Work to be completed -
Within this material, find every line where the string "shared" appears, and copy it out.

Source material -
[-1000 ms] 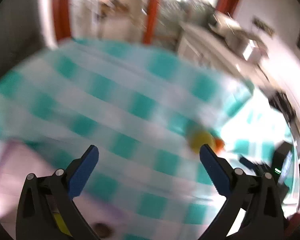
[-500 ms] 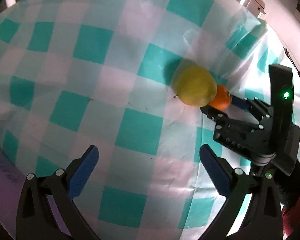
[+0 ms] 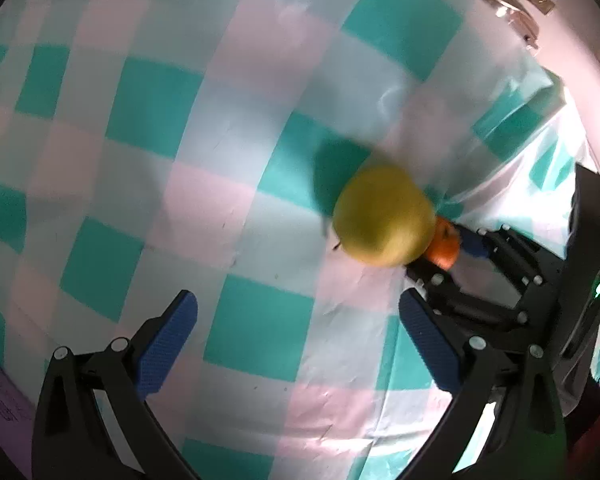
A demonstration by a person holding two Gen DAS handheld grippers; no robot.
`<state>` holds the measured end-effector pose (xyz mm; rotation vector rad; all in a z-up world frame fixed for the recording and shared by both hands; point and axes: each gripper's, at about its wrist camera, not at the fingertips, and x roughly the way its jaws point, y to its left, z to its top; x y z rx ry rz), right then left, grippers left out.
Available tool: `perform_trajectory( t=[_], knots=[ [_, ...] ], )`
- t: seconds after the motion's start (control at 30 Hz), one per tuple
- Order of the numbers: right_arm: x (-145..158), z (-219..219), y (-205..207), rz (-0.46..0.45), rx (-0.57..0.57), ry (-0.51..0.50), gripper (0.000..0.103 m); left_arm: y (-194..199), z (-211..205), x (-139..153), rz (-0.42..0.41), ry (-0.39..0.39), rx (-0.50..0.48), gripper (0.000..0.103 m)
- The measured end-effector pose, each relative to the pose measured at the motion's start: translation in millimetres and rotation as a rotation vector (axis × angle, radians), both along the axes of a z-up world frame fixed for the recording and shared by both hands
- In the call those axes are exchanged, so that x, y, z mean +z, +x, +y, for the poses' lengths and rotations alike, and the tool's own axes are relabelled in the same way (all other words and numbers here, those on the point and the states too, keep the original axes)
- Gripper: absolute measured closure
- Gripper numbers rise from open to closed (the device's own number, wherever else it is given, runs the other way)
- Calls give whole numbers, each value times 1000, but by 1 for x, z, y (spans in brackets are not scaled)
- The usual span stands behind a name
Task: Organize fruits
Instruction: 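Grasp the orange with right gripper while left gripper grasps the yellow pear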
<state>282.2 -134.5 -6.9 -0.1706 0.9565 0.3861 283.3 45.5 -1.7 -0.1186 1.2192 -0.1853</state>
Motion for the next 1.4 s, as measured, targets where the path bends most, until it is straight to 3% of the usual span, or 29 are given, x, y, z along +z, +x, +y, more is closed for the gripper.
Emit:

Exercise result -
`<state>` holds the measured end-effector pose (xyz mm; rotation vector rad; all in a z-up world frame fixed for the recording and shared by both hands; point and axes: each gripper's, at about its wrist camera, not at the fingertips, and x roughly the way its jaws point, y to its left, z to its top; x y z rx ry rz), right then left, grippers left out.
- The measured end-effector pose, each relative to the pose measured at the motion's start: translation in millimetres and rotation as a rotation vector (axis × angle, radians), both along the axes of a z-up world frame fixed for the recording and shared by both hands

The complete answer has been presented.